We next attempted to select a permissive residue of Cre enzyme for site-specific incorporation of OMeY. The N-terminal region of Cre recombinase was found to tolerate an insertion mutation27. Thus, codons corresponding to selected N-terminal residues (L5, L11, L14 and A18) were individually replaced to the UAG stop codon via site-directed mutagenesis. To test the performance of GCE-SCRaMbLE in yeast cells, a previously developed reporter system containing a loxP-flanked terminator cassette between the ADH1 promoter and the CDS of GFP reporter protein16 was utilized to measure the recombination frequency (Fig. 1b). We transformed three plasmids encoding the LeuOmeRS/tRNACUA pair, GFP reporter and Cre recombinase variants (CreUAG5, CreUAG11, CreUAG14, and CreUAG18) into yeast cells, followed by culturing cells in the presence and absence of 1 mM OMeY. Our data showed GCE-SCRaMbLE system could effectively trigger terminator deletion via recombination between two loxP sites induced by OMeY, leading to the detection of fluorescence signal. In addition, we observed CreUAG5-mediated GCE-SCRaMbLE was most efficient as the yeast cells expressing CreUAG5 exhibited the highest fluorescence intensity compared with other Cre variants. Consistent with the previous report19, we found that the Cre-EBD system was indeed leaky: around 20% relative fluorescence signal was observed in the absence of β-estradiol. In contrast, our GCE-SCRaMbLE system showed minimal fluorescence signals at the background level in the absence of OMeY (Fig. 1b). Next, we investigated whether GCE-SCRaMbLE could be regulated by OMeY concentration. Using most active Cre recombinase variants (CreUAG5 and CreUAG14), we found the relative fluorescence intensity was positively correlated with OMeY concentration at 0, 0.5, 1, 2, 5 and 10 mM (Fig. 1c, d). Overall, we demonstrated GCE-SCRaMbLE exhibited low basal activity and allowed tight control of loxP-mediated recombination in a dose-dependent manner in our designed plasmid-based system.

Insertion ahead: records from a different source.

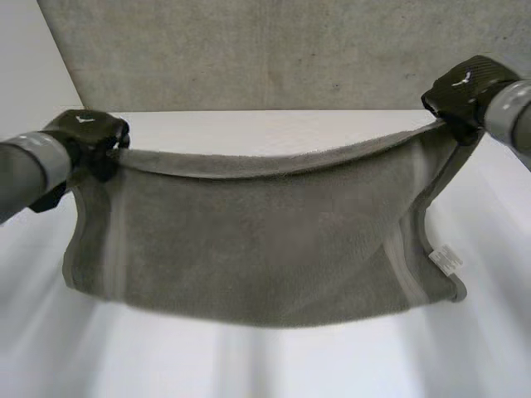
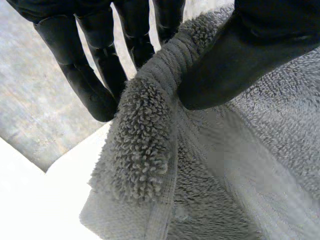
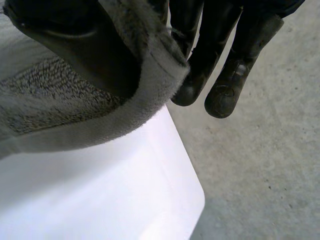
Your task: Fold the towel.
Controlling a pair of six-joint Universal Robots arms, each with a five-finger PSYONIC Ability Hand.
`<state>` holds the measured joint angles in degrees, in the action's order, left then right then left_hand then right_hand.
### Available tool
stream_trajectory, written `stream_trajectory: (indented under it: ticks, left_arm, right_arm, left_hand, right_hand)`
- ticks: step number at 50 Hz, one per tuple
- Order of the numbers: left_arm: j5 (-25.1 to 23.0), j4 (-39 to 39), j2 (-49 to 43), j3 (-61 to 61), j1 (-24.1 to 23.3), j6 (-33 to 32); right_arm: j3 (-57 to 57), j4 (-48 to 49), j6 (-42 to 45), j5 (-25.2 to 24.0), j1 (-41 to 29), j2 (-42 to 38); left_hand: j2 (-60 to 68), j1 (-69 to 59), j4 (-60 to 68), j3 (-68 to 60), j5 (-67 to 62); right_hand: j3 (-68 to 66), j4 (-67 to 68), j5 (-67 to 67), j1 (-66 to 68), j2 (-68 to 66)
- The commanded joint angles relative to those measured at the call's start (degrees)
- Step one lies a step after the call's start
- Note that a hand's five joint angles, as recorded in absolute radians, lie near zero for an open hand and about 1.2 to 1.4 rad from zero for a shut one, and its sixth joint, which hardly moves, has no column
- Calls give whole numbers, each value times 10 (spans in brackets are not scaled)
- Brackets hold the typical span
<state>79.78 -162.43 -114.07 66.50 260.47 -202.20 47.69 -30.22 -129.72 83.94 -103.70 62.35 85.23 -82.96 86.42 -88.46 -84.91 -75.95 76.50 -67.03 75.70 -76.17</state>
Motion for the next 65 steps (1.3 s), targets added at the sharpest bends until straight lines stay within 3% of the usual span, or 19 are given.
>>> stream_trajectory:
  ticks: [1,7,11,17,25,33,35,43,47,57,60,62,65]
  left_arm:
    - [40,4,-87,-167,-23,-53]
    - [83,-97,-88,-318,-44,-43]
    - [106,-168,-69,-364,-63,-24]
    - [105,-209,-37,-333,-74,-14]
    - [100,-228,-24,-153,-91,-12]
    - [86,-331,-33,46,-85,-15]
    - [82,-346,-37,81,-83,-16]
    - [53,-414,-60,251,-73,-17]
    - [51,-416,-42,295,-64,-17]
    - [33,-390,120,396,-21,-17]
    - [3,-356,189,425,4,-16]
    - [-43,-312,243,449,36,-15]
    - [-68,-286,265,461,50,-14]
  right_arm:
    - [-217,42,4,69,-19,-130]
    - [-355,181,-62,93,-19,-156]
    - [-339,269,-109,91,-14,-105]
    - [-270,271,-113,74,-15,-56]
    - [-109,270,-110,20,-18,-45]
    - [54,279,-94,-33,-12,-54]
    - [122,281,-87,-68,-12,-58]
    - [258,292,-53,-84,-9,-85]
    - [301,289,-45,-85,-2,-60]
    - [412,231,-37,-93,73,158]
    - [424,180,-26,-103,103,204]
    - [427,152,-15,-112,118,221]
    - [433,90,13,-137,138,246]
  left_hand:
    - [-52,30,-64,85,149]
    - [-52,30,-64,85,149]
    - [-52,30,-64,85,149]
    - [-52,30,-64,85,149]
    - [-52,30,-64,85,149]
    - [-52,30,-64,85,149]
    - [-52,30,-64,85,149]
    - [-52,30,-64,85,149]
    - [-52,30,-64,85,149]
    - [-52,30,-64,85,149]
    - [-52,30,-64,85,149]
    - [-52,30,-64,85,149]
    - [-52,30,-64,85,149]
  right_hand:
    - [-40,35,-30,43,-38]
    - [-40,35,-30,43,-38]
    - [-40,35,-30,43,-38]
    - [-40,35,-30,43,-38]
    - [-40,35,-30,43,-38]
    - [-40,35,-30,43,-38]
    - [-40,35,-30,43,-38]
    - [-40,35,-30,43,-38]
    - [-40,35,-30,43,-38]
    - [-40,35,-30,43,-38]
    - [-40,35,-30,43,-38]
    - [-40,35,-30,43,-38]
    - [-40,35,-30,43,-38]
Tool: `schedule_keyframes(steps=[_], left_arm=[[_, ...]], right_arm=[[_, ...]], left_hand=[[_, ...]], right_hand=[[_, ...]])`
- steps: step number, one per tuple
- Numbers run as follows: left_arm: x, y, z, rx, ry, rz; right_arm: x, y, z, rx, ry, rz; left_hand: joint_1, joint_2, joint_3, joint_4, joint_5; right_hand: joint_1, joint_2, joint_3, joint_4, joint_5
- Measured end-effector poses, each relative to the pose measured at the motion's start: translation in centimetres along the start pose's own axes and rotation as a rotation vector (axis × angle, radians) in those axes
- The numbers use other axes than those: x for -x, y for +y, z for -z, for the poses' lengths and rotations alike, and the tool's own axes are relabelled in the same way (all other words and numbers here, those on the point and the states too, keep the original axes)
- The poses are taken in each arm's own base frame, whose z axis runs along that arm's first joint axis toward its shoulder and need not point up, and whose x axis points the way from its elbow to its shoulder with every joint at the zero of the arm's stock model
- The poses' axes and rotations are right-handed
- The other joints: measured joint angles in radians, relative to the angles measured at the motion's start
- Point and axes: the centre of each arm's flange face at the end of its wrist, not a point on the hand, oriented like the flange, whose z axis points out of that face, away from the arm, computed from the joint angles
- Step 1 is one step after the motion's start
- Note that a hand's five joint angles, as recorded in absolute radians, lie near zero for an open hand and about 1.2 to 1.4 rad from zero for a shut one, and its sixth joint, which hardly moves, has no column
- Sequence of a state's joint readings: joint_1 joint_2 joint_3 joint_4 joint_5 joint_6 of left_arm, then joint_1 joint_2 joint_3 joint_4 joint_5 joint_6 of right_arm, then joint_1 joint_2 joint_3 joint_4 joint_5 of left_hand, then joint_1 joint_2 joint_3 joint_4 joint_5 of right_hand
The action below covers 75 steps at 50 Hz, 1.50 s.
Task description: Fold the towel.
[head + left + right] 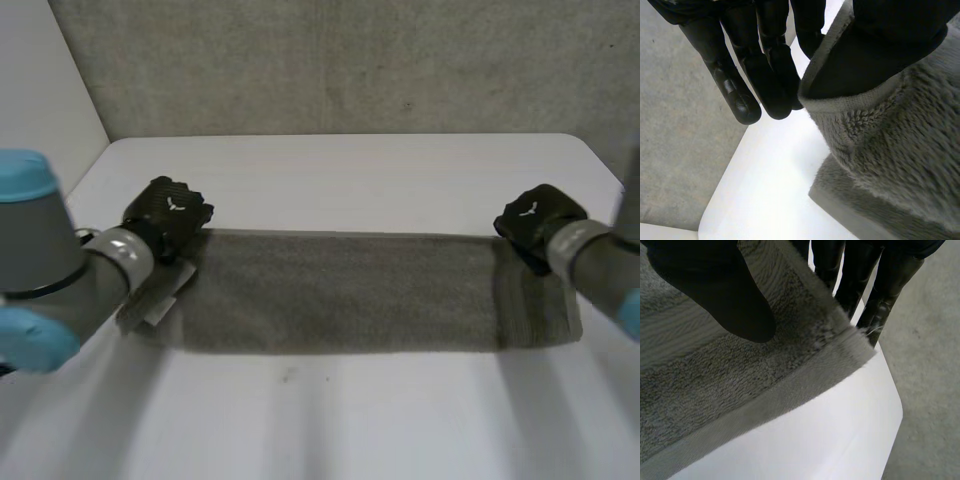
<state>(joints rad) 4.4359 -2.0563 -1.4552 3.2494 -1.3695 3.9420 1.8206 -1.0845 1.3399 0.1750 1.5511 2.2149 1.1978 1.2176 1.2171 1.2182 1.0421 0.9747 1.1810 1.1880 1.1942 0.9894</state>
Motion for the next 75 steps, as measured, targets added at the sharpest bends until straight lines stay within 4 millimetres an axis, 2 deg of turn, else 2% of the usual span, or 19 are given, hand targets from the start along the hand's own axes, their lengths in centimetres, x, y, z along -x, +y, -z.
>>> schedule_keyframes(steps=[8,15,20,23,24,25,26,27,28,29,31,33,39,41,45,53,59,68,75], left_arm=[[-1.2,2.5,-5.4,0.004,-0.021,-0.006],[-2.0,3.2,-7.6,-0.024,-0.031,-0.013],[-2.4,3.4,-8.0,-0.035,-0.029,-0.014],[-2.5,3.3,-8.1,-0.043,-0.031,-0.015],[-2.5,3.2,-8.2,-0.050,-0.035,-0.016],[-2.4,3.2,-8.3,-0.053,-0.038,-0.017],[-2.4,3.1,-8.3,-0.058,-0.041,-0.018],[-2.1,2.8,-8.4,-0.068,-0.050,-0.020],[-2.0,2.7,-8.4,-0.074,-0.054,-0.021],[-2.0,2.7,-8.4,-0.074,-0.054,-0.021],[-1.3,2.0,-8.6,-0.105,-0.076,-0.025],[-0.8,1.3,-8.7,-0.131,-0.086,-0.029],[-0.2,0.2,-8.5,-0.180,-0.082,-0.037],[0.0,-1.0,-7.9,-0.243,-0.039,-0.046],[0.3,-1.1,-7.2,-0.251,0.009,-0.038],[1.5,0.6,-5.6,-0.183,0.143,0.050],[2.2,1.6,-5.9,-0.206,0.152,0.037],[3.4,3.7,-8.1,-0.287,0.020,-0.260],[3.1,3.7,-8.4,-0.333,0.001,-0.334]], right_arm=[[1.6,0.8,-4.7,0.009,0.106,0.016],[2.1,0.5,-6.2,-0.053,0.165,0.017],[2.6,0.3,-6.6,-0.074,0.173,0.017],[2.7,0.2,-6.7,-0.080,0.175,0.016],[2.7,0.2,-6.7,-0.083,0.179,0.015],[2.6,0.1,-6.8,-0.086,0.183,0.013],[2.6,0.1,-6.8,-0.089,0.187,0.012],[2.4,-0.1,-6.8,-0.094,0.196,0.008],[2.3,-0.2,-6.8,-0.098,0.204,0.006],[2.3,-0.2,-6.8,-0.098,0.204,0.006],[1.6,-0.6,-6.7,-0.115,0.240,-0.008],[0.9,-1.1,-6.3,-0.130,0.266,-0.025],[-0.3,-1.8,-5.3,-0.157,0.296,-0.063],[-1.2,-2.5,-3.8,-0.182,0.310,-0.101],[-1.6,-2.8,-2.7,-0.191,0.313,-0.114],[-1.1,-2.6,-0.8,-0.188,0.289,-0.110],[-0.1,-2.2,-0.3,-0.179,0.258,-0.099],[1.4,-1.7,0.5,-0.163,0.213,-0.082],[1.7,-1.4,0.8,-0.152,0.205,-0.081]], left_hand=[[0.000,0.000,0.000,0.000,0.000],[0.000,0.000,0.000,0.000,0.001],[0.002,-0.012,-0.012,-0.012,-0.010],[-0.178,-0.197,-0.194,-0.196,-0.169],[-0.331,-0.338,-0.334,-0.338,-0.333],[-0.491,-0.502,-0.500,-0.494,-0.496],[-0.513,-0.536,-0.534,-0.538,-0.538],[-0.513,-0.536,-0.534,-0.538,-0.538],[-0.720,-0.735,-0.723,-0.727,-0.726],[-0.720,-0.735,-0.723,-0.727,-0.726],[-0.897,-0.909,-0.904,-0.907,-0.900],[-0.931,-0.962,-0.962,-0.965,-0.956],[-0.984,-1.010,-1.006,-1.010,-0.997],[-0.999,-1.026,-1.023,-1.025,-1.007],[-1.000,-1.029,-1.028,-1.029,-1.009],[-1.004,-1.030,-1.027,-1.030,-1.017],[-0.999,-1.013,-1.013,-1.015,-1.013],[-0.972,-0.991,-0.992,-0.991,-0.989],[-0.972,-0.989,-0.989,-0.990,-0.987]], right_hand=[[0.000,0.000,0.000,0.000,0.000],[0.000,0.000,0.000,0.000,0.001],[-0.002,-0.021,-0.024,-0.028,-0.009],[-0.190,-0.259,-0.245,-0.250,-0.208],[-0.439,-0.525,-0.526,-0.533,-0.487],[-0.560,-0.676,-0.658,-0.665,-0.621],[-0.560,-0.676,-0.658,-0.665,-0.621],[-0.728,-0.889,-0.892,-0.901,-0.856],[-0.750,-0.920,-0.937,-0.938,-0.891],[-0.750,-0.920,-0.937,-0.938,-0.891],[-0.764,-0.949,-0.974,-0.961,-0.911],[-0.764,-0.949,-0.974,-0.961,-0.911],[-0.764,-0.949,-0.974,-0.961,-0.912],[-0.764,-0.949,-0.974,-0.961,-0.912],[-0.764,-0.949,-0.974,-0.961,-0.912],[-0.764,-0.949,-0.974,-0.961,-0.912],[-0.764,-0.949,-0.974,-0.961,-0.913],[-0.764,-0.949,-0.974,-0.961,-0.914],[-0.764,-0.949,-0.974,-0.961,-0.914]])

GCE-SCRaMbLE generates genome-wide recombination in synthetic yeast chromosomes
Taking advantage of the high controllability of GCE-SCRaMbLE system, we sought to determine the effect of Cre recombinase abundance, the conformation of synthetic chromosome and genome ploidy on the SCRaMbLE outcome. A series of Sc2.0 yeast strains were used in this study: haploid yeasts harboring a single synthetic chromosome in both linear and circular form (synII, ring_synII) and multiple synthetic chromosomes (syn2369R: synII, synIII, synVI, and synIXR), heterozygous diploid yeast strains generated by mating the forementioned haploid synthetic yeast strains with wild-type haploid yeast (BY4741 or BY4742). We transformed Cre recombinase variants (CreUAG5 and CreUAG14) and LeuOmeRS/tRNACUA pair plasmids into these strains growing in the presence of OMeY to promote GCE-SCRaMbLE. In addition, four concentrations of OMeY at 1, 2, 5 and 10 mM were chosen for the induction using CreUAG14. In total, 23 test groups were designed to fully dissect the influence and corresponding contribution of each factor during the SCRaMbLE process (Fig. 2a, Supplementary Table. 1).
SCRaMbLE occurrence rate was found to be positively correlated with cell death rate presumably because recombination events could lead to the deletion of essential genes11. To determine the appropriate induction time, cultured cells of haploid strains induced by GCE-SCRaMbLE with 1 mM OMeY were plated at different time points for monitoring cell viability. We found cells exhibited the highest mortality after OMeY treatment for 24 hours for most haploid strains (Supplementary Fig. 2). Thus, to maximize viable DNA deletion by GCE-SCRaMbLE, the induction time at 24-hour was chosen for this study. To prevent early events that might dominate SCRaMbLE recombination outcomes, we performed 30 independent SCRaMbLE inductions in each group without selective pressures. For each induction, two colonies were randomly chosen post-recovery. To this end, 1380 (= 23×30×2) GCE-SCRaMbLEd yeast strains were selected for SCRaMbLEd genome reconstruction and rearrangement analysis. In parallel with GCE-SCRaMbLE induction, four yeast pools (haploid syn2369R and ring_synII strains expressing CreUAG5 and CreUAG14 recombinase variants respectively) in the absence of OMeY were also prepared for deep sequencing (~ 17,000×) to identify potential “leaky” events that might be overlooked by single colony selection.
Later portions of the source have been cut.